Hassasiyetini bildiğimiz Bakan Eker’e buradan sesleniyoruz: Denizlerimiz, memleketimiz ve çocuklarımız için lütfen bilim dünyasının görüşlerini ve kıyı balıkçılarının çığlığını dinleyin… Çıkarları uğruna çirkin pazarlıklar yapanları değil!
Fikir Sahibi Damaklar, sadece kampanya yapmakla kalmadı. Ankara’daki toplantıyı izleyip korumacı kararların çıkması için bakanlığı dilekçe yağmuruna tuttu.
Karar vericiler büyük balıkçıyı dinliyor
Sualtı Araştırmaları Derneği SAD’ın kurucu üyesi, AFAG (Akdeniz fokunu araştırma grubu) koordinatörü Cem Orkun, Ankara’daki su ürünleri sirküleri toplantısıyla ilgili bazı bilgiler verdi:
* Sorun sadece balıkların aşırı avlanması değil.

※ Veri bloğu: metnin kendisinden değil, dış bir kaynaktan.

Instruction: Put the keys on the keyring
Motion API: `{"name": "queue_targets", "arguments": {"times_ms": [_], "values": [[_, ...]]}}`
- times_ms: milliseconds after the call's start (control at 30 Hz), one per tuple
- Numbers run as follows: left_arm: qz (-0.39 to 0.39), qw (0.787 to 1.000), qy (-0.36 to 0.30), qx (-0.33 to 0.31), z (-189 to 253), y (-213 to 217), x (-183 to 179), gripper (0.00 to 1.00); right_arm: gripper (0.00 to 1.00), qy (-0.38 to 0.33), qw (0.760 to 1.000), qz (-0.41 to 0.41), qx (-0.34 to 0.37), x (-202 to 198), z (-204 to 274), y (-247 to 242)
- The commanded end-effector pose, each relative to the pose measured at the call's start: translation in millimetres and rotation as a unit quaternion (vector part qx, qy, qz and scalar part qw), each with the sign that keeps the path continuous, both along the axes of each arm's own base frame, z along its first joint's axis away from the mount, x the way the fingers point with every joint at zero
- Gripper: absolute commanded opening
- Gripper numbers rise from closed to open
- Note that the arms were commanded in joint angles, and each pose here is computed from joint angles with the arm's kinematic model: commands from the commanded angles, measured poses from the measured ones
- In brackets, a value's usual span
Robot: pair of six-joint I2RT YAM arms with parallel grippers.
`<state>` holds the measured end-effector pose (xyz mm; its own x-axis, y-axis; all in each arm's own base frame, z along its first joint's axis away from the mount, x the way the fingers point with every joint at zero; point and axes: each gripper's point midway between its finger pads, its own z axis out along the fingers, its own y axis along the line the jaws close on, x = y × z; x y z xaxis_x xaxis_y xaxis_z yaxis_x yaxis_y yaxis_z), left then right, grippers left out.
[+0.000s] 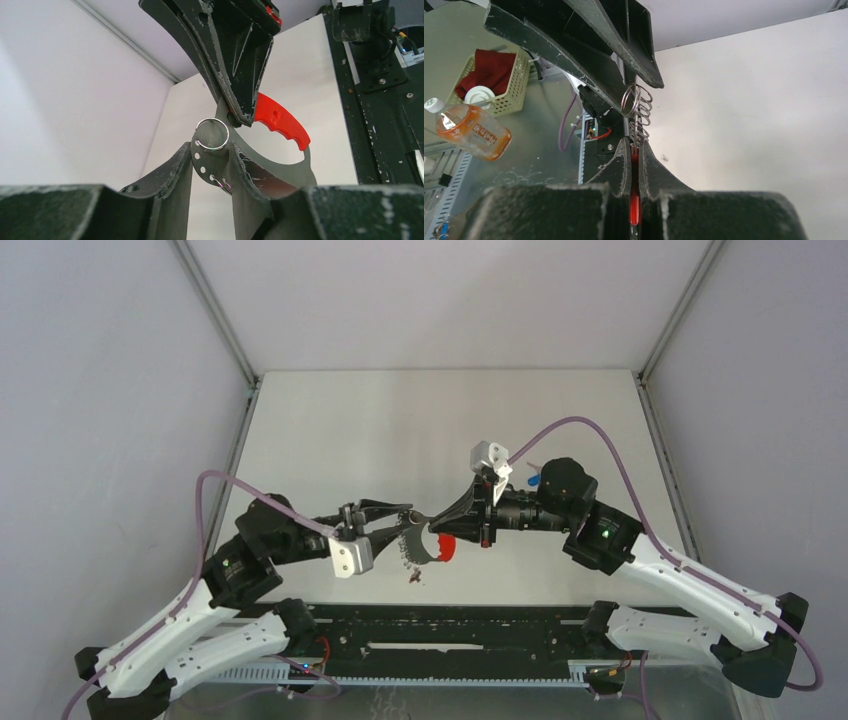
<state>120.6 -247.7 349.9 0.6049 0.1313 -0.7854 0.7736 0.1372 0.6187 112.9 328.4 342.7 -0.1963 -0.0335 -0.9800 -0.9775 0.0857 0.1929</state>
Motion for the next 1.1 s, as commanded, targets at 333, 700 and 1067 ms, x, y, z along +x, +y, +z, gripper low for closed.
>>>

Bin civarında deniz canlısına besin kaynağı olan deniz eriştesi (latincesi Posidonia oceanica) sığ sularda gırgırla avlanma yüzünden yok oluyor.
* Bu çiçekli ve endemik bitki sadece Akdeniz’de bulunuyor. Toplantıda Geleneksel Balıkçılar Derneği ile birlikte, gırgır avının 50 metreden daha sığ sularda yapılmamasını destekledik. Zaten AB mevzuatında da 50 metredir.
* Gırgır lobisiyse bu sınırı 18 metreye kadar düşürmek istedi. Sonunda ‘ortasını bulalım’ denildi ve 30 metrede karar kılındı. Ancak lobinin baskısı sonucu tebliğde tekrar 18 metreye inebilir. Bu da bahsettiğim bitkiler ve onlarla beslenen deniz canlıları için bir felakettir.
* Beş sivil toplum derneğinin desteklediği kıyı balıkçıları, bazı alanların, mesela İstanbul’da Adalar’da 1 km’lik bir rezerv alanı oluşturulmasını teklif etti. Yani kıyı balıkçıları dahil kimsenin avlanmamasını.
* Böyle bir rezerv alanı yaratmanın, balık sayısı ve boyunu yüzde 100 artırdığı bilimsel olarak kanıtlanmıştır. Ancak karar vericiler büyük ölçekli balıkçıları dinliyor. Bu nedenle tartışılan rezerv alanı kabul edilmeyebilir.